Ce Toulouse n'existe
plus. Les abattoirs sont devenus Le musée d'art contemporain, un
machin hideux pour artistes à la con (pour artistes, quoi) dans
lequel comate une dizaine de fonctionnaire tête à claque en lieu et
place des grands gaillards aux tabliers ensanglantés qui nous
refilaient du steack première pression à froid lorsque le petit
matin se dessinait sur la Garonne, calant nos estomacs d'un bloc de
solide après des nuits trop chahutées. Mais dignes.
Marengo a été
entièrement rasé, les petites toulousaines défraîchies ont laissé
place aux tours de bureaux, l'école vétérinaire à une médiathèque dont
la vision donne des envies de meurtres.

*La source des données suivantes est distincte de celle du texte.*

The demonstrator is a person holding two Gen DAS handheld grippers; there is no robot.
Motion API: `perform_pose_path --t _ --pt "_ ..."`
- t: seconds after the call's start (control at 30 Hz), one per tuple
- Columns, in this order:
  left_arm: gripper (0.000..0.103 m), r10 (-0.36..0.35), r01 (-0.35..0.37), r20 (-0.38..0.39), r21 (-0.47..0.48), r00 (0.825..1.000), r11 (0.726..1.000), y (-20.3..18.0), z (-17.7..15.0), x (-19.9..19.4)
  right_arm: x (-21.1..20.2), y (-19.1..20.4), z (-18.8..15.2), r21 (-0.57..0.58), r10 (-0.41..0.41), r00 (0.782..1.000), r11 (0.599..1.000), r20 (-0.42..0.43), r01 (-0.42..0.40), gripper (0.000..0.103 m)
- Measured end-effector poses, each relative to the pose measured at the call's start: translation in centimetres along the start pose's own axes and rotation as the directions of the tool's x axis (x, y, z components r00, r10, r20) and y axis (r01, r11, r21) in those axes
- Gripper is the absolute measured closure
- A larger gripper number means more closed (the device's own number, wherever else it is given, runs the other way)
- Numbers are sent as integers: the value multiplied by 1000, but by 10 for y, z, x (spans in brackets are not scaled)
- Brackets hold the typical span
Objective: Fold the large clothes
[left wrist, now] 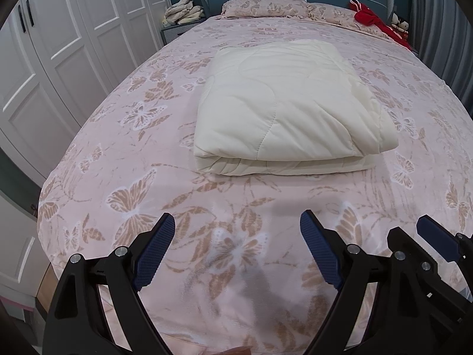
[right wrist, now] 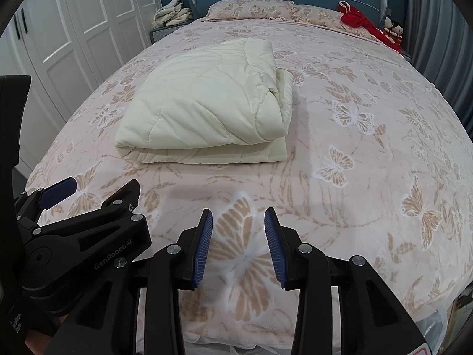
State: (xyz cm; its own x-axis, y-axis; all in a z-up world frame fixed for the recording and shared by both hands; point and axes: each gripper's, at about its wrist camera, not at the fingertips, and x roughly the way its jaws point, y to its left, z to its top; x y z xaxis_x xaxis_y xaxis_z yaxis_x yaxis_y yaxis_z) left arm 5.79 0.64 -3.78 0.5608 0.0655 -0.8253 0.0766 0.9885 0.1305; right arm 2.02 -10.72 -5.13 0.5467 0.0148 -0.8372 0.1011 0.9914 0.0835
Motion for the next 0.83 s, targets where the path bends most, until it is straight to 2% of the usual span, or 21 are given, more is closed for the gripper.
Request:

Les arcades du capitole,
c'est la même, des peintures de goliosses pour ceux qui marchent la
tête en l'air et des bars pour bourgeois rivés sur leur cul,
occupés à mater une place du capitole devenue symbole de toute
cette mégalomanie merdique. Voilà une place toute simple et
vivante, comme la ville qui l'entourait, qu'un maire fils à pôpa à
voulu emblème de l’Occitanie. Rien que ça.
Oui, les années 80,
tellement moquées ailleurs qu'ici, restent ce qu'on a eu de
meilleur. Le dernier souffle du monde ouvrier, ce moment où la
banlieue tutoyait le centre ville. Pas de chapelle, les crêtes sur
la tête, les bas résille déchirés, les poses attention j'ai le
regard drogué, tout ce cinéma, faisait marrer tout le monde,
pis quand ils l'ouvraient trop c’était castagne récréative avec
toujours la même issue. Les sid vicious dans les jupons de leur
mères. Comme l'original, d'ailleurs. Et les Crazy Cavan calés
devant leur boc, les coudes sur le zinc. Un monde parfait.
C'est tout ça que je
découvrais, naviguant dans les ruelles parallèles, individu
solitaire avec mes couteaux dans chaque poche, mes chemises La
redoute et mon perfecto en peau de zboub'
Oh, pas que j'étais le
dernier pour distribuer des beignes mais la mort d'Elvis m'avait
montré un autre chemin, depuis Août 77 et cette journée hommage où
les radios n'avaient quasiment joué que lui, j'étais collé.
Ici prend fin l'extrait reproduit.